Por el césped de Martiricos aparecieron por fin los esperados Seba, Viera y hasta el colombiano Mójica tuvo sus minutos de la basura. Mientras los Ze Castro, Baena, Cueva y Castillo aún han de esperar en casa o en el banco. Con ellos un Embarba que ya sorprendió tras la lesión de Falqué ante el Levante, lo intentó aunque ya con la nave a la deriva. Antes un Galeano amonestado desde el minuto siete hacia pareja con Gálvez atrás mientras la televisión dejaba claro que nunca hubo ni existió oferta del Borussia Dortmund. Demasiado para una única tarde soleada en la Costa del Sol.

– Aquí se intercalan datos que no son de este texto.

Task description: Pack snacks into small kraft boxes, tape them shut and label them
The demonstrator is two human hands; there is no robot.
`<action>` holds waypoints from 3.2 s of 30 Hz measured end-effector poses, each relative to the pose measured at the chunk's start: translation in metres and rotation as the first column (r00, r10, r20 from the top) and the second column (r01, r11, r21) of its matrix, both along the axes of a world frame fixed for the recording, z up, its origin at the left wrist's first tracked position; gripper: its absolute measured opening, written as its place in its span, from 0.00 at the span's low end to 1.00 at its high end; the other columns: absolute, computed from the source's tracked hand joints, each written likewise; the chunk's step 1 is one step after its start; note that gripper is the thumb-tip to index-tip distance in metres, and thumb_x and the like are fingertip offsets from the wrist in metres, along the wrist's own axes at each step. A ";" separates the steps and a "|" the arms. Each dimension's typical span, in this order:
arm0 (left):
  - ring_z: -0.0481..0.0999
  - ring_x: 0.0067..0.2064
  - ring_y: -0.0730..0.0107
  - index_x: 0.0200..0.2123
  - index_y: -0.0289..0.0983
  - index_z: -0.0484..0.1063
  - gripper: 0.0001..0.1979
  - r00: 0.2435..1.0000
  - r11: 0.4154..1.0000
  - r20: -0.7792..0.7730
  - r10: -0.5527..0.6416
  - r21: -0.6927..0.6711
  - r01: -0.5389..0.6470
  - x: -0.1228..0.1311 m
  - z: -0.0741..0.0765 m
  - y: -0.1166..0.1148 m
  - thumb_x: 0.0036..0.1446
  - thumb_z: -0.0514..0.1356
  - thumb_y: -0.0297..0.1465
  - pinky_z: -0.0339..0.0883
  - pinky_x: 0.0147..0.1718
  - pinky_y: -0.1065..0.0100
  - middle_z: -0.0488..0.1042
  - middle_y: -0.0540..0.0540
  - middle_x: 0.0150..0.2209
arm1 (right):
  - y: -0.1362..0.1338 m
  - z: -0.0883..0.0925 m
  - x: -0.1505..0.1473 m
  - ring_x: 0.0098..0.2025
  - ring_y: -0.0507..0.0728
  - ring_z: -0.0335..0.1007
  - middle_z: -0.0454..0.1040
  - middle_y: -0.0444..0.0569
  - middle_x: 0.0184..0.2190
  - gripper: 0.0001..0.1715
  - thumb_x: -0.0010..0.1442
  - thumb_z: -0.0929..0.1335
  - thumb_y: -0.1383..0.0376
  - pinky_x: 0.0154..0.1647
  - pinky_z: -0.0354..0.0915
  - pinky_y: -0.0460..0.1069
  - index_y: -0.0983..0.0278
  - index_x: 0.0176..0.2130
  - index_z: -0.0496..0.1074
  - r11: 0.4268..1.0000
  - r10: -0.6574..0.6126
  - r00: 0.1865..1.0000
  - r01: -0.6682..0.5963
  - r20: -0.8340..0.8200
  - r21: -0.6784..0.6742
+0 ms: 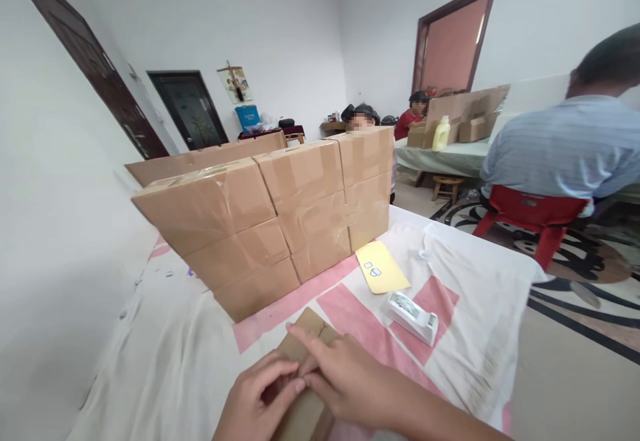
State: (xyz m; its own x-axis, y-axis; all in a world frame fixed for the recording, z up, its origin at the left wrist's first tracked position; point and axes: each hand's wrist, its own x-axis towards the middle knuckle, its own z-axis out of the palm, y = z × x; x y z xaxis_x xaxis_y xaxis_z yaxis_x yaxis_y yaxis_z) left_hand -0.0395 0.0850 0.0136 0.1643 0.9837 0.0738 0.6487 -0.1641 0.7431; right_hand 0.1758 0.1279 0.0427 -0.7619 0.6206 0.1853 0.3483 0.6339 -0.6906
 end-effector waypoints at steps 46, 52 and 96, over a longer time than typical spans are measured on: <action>0.66 0.29 0.74 0.29 0.38 0.76 0.14 0.953 0.930 0.119 0.278 -0.282 -0.236 0.028 0.063 0.001 0.58 0.62 0.42 0.59 0.29 0.71 0.70 0.51 0.27 | 0.042 -0.026 0.005 0.70 0.68 0.56 0.64 0.67 0.66 0.36 0.67 0.59 0.71 0.67 0.57 0.69 0.72 0.71 0.50 0.961 0.007 1.000 -0.008 0.007 0.277; 0.56 0.23 0.79 0.25 0.37 0.72 0.16 0.956 0.828 0.121 0.268 -0.537 -0.164 0.033 0.066 0.030 0.54 0.63 0.44 0.51 0.23 0.73 0.62 0.56 0.21 | 0.051 -0.035 0.015 0.73 0.61 0.50 0.62 0.55 0.68 0.48 0.66 0.58 0.75 0.65 0.64 0.65 0.59 0.74 0.28 0.991 0.124 0.976 -0.111 -0.179 0.080; 0.70 0.62 0.52 0.66 0.43 0.56 0.31 0.750 0.954 -0.605 0.267 0.275 -0.117 0.069 0.031 -0.032 0.63 0.57 0.44 0.65 0.54 0.53 0.72 0.40 0.61 | 0.045 -0.060 0.016 0.67 0.61 0.62 0.69 0.54 0.63 0.40 0.68 0.61 0.70 0.66 0.62 0.64 0.56 0.73 0.43 0.998 -0.018 0.891 -0.009 -0.454 -0.058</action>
State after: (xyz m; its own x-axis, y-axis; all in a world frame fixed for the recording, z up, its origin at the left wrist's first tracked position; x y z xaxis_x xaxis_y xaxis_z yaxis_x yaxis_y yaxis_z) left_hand 0.0298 0.0528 0.0449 0.0559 0.9724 0.2266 0.9896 -0.0842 0.1170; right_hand 0.1920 0.1731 -0.0172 -0.6004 0.6438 0.4744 -0.0091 0.5877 -0.8090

Hasta el minuto 30 todo fueron alabanzas para los rayistas con un Trashorras en plan káiser con dos pases de tiralíneas que merecieron más para la franja. Mientras en la otra portería Rubén escondía como podía lo que más tarde sería el desangramiento del Rayo en otra tarde más para olvidar. Enfrente un tal El Hamdaoui recién llegado de Marruecos nos hacía un hat-trick que no se repetía en Málaga desde que Salva Ballesta se lo hiciera hace diez años al Barca, cuando en toda la temporada pasada sólo había hecho tres goles con la Fiore. Con él llegó el fútbol de quilates y las patadas, muchas patadas de Tissone y Eliseu, quizás tantas como que el segundo gol del Málaga es el claro fuera de fuego. Otra muestra más de que en la Liga española hay dos grandes, pero también hay una clase media acomodada y tres o cuatro que reciben por todos lados. Ley de vida.

El pato te tocó pagarlo esta vez a Galeano en el descanso con la entrada de Arbilla, tarde, quizás muy tarde, porque a esas horas los laterales Nacho y Tito no tenían ya ni corazón para ser todo a la vez. Paco les ha encomendado bajar, subir, tender y guardar la ropa y no, así no hay manera. Mientras el centro del campo luce las exquisiteces de Saúl y Bueno hasta que ya nada pasa por ellos y es Trashorras el que baja a empezar la jugada al borde del área. El resto ya se lo saben todos de memoria.

Tres derrotas consecutivas que no significan nada, y menos aún lo serían si se hubiera sacado un punto ante el Levante, hasta que llega uno y mira el calendario: Barça en Vallecas, salidas consecutivas a Sevilla y Valencia, y visita a Vallecas de una Real Sociedad de Champions. ¿Opciones? Todas, tantas como puntuar ante los de Martino, por qué no, rascar una victoria fuera y otra en el feudo rayista ante los de Arrasate.

Tras este Angliru el Rayo estará mejor o peor colocado en la clasificación, como lo estarán el Osasuna, el Granada o el Getafe, ¿o es que alguno piensa estar peleando por la UEFA dos años seguidos? Un dato: el Rayo lleva dos años enteros sin pisar una plaza de descenso y con más de doce caras nuevas. A Paco le toca mirar hacia dentro y tratar de carburar el motor de la nave rayista. Yo creo en él.